Pull every line containing "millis" from the listing below.
Start of ENTRIES PROVIDED
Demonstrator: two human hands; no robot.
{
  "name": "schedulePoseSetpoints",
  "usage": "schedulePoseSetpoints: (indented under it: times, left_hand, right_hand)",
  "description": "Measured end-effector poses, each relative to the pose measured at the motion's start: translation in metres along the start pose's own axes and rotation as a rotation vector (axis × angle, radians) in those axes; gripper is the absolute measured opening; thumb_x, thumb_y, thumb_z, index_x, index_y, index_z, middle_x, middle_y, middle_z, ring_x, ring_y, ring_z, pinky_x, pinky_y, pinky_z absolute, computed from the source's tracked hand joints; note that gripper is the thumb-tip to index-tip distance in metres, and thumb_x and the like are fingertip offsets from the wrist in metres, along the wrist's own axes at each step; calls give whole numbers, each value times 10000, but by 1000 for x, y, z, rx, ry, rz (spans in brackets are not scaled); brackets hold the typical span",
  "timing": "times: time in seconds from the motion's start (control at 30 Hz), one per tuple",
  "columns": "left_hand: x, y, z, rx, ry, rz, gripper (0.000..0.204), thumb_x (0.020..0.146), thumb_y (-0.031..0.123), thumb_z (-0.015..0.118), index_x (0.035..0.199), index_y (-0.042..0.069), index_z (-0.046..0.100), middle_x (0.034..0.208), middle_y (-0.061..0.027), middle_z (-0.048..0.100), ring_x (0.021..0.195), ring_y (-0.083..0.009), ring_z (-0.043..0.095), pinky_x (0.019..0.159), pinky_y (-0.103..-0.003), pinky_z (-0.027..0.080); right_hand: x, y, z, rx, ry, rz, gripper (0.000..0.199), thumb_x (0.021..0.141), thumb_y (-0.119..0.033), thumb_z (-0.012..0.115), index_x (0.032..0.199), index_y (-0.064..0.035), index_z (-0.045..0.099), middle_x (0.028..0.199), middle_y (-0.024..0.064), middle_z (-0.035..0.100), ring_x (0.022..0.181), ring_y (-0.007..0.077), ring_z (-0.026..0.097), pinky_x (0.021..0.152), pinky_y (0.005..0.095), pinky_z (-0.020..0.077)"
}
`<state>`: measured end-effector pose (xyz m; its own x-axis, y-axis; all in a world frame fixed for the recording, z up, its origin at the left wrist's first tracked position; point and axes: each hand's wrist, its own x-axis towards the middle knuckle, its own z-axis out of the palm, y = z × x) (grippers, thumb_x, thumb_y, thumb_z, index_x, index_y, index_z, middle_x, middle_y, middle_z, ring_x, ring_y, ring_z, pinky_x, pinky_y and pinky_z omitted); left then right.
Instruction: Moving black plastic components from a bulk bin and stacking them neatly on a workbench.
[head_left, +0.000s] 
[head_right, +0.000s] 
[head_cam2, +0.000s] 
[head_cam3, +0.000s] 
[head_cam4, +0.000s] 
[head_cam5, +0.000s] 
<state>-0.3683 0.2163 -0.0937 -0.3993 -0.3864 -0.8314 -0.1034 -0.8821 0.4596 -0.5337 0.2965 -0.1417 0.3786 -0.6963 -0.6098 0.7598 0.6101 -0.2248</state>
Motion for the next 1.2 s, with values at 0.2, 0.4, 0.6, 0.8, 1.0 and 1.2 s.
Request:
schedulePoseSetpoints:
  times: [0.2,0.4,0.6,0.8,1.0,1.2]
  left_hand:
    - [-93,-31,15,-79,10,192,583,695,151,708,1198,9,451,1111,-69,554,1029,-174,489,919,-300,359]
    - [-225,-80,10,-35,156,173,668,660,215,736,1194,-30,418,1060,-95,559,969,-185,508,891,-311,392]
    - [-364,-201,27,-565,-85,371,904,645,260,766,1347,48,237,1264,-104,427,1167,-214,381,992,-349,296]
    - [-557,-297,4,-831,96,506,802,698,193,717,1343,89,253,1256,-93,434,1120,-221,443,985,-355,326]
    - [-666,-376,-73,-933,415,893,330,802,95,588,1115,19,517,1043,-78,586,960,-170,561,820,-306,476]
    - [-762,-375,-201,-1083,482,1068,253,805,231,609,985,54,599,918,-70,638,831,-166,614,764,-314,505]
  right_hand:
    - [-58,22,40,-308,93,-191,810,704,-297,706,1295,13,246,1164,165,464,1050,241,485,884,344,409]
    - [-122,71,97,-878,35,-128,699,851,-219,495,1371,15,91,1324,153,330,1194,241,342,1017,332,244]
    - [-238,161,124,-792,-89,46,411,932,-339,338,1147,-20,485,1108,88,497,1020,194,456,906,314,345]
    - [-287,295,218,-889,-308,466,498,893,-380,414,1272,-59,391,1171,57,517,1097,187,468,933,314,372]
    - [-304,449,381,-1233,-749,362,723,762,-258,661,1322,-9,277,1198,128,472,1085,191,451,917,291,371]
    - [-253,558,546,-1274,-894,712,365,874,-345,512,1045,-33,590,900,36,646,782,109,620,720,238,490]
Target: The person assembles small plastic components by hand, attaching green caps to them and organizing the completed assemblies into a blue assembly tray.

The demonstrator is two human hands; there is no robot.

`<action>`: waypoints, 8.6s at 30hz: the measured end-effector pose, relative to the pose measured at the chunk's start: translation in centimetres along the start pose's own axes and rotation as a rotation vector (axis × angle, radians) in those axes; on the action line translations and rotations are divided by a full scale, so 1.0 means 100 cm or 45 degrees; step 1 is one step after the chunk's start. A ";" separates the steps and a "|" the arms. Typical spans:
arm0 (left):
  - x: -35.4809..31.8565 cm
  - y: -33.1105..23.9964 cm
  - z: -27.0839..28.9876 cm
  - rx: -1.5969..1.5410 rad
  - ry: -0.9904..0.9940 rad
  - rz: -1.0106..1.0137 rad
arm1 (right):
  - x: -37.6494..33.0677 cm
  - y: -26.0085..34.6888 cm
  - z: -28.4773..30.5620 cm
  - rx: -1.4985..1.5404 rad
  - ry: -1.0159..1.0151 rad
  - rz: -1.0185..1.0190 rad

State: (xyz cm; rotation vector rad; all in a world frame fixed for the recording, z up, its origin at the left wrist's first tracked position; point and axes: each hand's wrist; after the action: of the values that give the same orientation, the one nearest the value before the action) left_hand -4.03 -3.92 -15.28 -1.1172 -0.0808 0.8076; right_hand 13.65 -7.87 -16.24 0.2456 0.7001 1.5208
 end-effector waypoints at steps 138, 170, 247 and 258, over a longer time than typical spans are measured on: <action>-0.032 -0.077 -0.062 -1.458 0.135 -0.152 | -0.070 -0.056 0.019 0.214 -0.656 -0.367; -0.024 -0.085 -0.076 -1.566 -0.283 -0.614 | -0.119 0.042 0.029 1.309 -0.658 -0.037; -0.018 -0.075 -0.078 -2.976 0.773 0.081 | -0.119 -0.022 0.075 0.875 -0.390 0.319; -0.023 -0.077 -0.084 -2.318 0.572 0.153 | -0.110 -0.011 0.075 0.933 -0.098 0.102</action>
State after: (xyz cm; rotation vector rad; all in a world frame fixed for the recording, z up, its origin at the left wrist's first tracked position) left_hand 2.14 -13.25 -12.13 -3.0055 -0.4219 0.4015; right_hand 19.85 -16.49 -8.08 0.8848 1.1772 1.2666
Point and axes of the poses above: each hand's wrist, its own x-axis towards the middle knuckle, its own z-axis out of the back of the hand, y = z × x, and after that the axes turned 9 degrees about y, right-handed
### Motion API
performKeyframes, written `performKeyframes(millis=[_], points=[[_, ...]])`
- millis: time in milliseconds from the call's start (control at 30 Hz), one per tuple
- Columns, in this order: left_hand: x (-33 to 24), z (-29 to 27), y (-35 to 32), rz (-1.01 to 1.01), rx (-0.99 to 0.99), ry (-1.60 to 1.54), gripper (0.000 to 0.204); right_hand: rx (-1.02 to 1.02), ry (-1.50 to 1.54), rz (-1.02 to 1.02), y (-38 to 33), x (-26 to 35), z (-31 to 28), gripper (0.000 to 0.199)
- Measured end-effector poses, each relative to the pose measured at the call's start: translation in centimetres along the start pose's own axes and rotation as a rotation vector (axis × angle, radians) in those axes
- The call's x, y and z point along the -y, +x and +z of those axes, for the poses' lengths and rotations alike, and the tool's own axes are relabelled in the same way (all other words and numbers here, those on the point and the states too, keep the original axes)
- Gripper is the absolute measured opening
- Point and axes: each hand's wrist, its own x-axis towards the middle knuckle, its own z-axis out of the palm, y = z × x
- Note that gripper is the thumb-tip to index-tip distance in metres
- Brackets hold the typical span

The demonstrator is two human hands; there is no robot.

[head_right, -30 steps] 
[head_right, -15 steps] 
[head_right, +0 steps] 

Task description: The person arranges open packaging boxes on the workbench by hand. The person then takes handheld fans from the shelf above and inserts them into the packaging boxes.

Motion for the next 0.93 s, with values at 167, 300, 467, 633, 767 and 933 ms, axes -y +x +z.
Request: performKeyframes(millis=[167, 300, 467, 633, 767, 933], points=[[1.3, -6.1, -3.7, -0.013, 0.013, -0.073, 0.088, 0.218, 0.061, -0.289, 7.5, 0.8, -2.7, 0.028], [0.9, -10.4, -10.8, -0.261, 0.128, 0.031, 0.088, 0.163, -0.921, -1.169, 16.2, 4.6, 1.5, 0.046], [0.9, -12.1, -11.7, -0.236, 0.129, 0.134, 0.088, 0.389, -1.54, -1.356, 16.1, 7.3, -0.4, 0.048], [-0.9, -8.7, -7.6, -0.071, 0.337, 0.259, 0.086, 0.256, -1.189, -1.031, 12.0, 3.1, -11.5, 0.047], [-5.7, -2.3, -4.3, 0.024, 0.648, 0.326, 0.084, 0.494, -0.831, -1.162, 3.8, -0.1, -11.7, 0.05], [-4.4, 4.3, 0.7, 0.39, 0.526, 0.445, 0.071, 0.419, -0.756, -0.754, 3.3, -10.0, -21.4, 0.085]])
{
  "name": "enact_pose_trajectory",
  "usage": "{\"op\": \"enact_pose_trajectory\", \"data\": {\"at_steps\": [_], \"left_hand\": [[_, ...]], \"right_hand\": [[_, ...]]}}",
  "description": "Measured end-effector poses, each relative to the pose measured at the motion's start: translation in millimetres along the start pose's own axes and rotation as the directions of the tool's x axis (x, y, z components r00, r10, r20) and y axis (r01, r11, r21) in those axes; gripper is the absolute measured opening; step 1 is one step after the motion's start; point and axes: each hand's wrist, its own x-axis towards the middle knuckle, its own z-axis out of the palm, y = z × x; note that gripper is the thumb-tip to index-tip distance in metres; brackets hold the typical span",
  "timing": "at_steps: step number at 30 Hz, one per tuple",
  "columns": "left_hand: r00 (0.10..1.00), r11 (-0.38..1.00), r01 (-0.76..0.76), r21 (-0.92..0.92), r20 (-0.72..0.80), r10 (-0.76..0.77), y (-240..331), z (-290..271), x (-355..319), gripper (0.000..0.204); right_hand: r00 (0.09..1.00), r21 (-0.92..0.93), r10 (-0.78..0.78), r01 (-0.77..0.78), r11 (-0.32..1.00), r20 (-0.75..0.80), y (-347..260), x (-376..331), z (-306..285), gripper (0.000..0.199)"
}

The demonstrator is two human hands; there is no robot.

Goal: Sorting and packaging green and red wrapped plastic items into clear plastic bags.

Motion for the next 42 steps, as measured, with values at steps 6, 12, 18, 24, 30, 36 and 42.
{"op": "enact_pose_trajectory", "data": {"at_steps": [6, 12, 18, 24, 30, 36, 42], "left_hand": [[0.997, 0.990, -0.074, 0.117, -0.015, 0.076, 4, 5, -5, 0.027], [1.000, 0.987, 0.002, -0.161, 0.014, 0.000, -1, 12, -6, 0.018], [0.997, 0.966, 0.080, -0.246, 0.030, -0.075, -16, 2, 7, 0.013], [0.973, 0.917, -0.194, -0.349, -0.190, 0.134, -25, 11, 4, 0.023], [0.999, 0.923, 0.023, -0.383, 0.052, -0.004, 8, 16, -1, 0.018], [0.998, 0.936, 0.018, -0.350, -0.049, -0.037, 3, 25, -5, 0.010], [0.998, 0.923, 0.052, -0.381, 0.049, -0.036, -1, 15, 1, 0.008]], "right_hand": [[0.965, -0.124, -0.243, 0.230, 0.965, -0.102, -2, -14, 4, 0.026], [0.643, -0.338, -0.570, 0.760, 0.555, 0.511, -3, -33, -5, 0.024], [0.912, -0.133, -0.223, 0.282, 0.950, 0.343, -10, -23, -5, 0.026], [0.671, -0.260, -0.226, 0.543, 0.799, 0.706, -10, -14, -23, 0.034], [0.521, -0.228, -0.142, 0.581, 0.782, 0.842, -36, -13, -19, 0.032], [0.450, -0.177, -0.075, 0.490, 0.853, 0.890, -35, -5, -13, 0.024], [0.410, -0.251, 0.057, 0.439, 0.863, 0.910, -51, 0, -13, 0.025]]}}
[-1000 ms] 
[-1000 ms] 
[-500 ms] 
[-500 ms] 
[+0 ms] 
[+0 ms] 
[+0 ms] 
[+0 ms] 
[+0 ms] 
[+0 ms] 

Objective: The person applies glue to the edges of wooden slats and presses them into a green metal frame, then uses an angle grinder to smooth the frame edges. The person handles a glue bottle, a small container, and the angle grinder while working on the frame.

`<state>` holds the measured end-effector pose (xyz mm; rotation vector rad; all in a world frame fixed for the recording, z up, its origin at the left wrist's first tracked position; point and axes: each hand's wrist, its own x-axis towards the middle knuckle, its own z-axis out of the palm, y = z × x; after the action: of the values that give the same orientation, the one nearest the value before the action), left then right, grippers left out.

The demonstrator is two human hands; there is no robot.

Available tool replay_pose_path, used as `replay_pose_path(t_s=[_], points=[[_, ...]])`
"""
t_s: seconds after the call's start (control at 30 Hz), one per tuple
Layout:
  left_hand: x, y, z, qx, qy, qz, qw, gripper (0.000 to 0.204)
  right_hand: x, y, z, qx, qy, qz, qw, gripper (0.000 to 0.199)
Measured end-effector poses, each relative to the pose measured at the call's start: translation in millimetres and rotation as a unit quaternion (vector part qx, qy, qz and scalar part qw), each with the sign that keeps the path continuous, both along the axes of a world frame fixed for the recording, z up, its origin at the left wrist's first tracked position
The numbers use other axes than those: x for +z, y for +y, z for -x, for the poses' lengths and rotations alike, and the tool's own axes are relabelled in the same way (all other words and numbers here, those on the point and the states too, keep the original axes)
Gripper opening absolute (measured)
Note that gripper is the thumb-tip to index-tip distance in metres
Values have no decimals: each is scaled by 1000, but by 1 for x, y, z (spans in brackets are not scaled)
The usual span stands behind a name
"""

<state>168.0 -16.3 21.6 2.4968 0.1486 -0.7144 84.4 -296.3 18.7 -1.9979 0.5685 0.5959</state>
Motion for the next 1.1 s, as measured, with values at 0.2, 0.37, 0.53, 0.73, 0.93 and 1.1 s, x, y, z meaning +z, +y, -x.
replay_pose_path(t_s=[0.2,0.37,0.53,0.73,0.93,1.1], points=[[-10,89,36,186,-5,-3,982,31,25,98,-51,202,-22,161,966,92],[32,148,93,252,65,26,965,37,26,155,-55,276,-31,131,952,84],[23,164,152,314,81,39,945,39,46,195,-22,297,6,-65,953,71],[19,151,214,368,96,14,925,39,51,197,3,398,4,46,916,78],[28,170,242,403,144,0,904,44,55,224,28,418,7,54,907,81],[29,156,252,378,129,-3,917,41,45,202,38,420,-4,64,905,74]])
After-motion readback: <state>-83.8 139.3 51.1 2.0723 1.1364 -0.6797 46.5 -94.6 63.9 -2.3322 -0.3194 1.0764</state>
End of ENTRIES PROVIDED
> RESULT OF THE EXERCISE
performKeyframes, written `performKeyframes(millis=[_], points=[[_, ...]])`
- millis: time in milliseconds from the call's start (control at 30 Hz), one per tuple
Request: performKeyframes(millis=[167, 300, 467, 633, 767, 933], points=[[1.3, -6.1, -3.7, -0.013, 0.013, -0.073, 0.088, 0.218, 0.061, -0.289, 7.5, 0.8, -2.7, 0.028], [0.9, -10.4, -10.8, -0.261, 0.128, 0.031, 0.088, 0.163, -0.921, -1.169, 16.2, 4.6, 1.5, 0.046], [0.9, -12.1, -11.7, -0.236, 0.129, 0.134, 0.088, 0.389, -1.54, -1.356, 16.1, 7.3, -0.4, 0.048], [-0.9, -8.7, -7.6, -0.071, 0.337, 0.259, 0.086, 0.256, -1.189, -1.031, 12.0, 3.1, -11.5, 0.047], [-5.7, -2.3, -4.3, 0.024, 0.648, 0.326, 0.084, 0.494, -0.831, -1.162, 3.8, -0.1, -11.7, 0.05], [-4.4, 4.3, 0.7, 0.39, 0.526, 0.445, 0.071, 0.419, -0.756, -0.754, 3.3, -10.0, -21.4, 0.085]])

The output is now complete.